- _Task to carry out_
Since only the total is wanted, give the number of lines in the listing below that hold the string "glass" and add nothing.

- _Data for the task_
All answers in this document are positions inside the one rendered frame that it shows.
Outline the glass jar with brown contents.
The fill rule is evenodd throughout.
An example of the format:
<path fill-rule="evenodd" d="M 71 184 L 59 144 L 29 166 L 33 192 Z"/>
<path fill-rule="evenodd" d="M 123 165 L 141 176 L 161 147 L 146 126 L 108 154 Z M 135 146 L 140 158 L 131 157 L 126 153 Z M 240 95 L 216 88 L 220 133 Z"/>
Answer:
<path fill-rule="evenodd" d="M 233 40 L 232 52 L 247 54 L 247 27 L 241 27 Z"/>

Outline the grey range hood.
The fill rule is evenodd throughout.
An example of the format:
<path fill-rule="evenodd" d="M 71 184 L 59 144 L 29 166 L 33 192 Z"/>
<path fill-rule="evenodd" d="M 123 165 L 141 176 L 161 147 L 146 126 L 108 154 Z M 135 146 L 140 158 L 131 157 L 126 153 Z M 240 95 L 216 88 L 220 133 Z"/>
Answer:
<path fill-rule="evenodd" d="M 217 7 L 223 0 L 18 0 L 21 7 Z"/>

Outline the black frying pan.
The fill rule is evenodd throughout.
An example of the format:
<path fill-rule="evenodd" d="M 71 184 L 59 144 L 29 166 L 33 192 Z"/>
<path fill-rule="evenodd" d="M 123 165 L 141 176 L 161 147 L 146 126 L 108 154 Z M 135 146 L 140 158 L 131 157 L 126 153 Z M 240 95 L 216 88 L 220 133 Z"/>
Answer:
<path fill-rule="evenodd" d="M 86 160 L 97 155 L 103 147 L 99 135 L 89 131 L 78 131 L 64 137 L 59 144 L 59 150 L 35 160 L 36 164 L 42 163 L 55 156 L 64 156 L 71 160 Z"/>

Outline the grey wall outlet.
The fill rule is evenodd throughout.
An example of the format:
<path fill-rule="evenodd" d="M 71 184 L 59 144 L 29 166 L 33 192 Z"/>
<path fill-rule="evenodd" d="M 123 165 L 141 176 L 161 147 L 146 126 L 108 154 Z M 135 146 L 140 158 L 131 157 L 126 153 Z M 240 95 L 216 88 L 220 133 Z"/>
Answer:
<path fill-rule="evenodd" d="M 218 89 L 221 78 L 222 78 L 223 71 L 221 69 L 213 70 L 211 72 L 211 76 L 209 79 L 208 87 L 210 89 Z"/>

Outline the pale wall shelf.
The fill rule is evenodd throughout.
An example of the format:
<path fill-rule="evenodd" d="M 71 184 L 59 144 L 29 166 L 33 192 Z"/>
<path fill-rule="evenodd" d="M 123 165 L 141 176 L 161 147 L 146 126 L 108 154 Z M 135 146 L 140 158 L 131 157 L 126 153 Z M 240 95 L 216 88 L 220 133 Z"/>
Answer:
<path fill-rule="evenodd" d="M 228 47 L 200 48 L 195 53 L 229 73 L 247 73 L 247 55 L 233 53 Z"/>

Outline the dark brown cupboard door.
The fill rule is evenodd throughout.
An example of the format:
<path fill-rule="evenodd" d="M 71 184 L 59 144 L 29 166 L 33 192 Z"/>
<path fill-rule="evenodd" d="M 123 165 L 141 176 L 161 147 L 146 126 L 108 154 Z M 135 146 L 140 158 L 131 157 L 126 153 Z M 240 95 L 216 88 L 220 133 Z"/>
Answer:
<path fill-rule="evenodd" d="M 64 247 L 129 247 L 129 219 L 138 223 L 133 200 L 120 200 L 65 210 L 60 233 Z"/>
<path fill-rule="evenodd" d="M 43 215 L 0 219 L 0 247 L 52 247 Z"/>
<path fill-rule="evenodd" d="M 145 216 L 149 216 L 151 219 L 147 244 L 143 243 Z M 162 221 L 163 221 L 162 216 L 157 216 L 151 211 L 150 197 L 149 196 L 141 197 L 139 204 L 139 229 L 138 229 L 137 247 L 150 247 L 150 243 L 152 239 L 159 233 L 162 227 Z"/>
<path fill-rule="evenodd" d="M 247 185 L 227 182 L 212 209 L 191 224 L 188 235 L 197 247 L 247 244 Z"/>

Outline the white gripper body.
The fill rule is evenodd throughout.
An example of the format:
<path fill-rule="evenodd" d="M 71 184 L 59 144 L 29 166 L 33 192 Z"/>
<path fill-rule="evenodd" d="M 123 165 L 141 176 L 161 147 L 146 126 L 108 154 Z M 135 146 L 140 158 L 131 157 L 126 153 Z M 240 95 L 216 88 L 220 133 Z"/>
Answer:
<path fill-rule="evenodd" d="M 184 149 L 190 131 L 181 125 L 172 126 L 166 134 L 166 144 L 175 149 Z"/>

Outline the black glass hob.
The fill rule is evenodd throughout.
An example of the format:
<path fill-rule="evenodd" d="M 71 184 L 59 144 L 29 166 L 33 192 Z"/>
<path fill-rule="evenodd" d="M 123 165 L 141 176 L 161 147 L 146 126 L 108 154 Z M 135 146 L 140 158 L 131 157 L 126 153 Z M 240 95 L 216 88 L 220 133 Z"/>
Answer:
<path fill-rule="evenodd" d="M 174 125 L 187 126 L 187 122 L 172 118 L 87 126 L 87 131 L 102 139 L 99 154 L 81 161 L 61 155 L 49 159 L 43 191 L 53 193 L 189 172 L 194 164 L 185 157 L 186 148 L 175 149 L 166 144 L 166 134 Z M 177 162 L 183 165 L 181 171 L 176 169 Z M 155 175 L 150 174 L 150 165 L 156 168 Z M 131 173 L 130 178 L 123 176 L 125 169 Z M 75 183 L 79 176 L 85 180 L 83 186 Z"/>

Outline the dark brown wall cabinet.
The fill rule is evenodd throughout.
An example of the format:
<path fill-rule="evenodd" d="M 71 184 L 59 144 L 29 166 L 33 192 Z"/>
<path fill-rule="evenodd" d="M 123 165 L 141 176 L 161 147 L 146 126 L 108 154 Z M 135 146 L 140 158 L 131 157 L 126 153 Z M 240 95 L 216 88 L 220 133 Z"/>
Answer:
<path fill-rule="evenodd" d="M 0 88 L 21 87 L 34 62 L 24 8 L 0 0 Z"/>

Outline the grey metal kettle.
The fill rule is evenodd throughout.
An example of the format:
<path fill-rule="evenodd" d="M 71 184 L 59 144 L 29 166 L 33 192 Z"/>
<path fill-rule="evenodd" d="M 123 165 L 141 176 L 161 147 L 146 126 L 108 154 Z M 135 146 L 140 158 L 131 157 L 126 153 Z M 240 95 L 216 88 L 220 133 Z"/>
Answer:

- _Result of the exercise_
2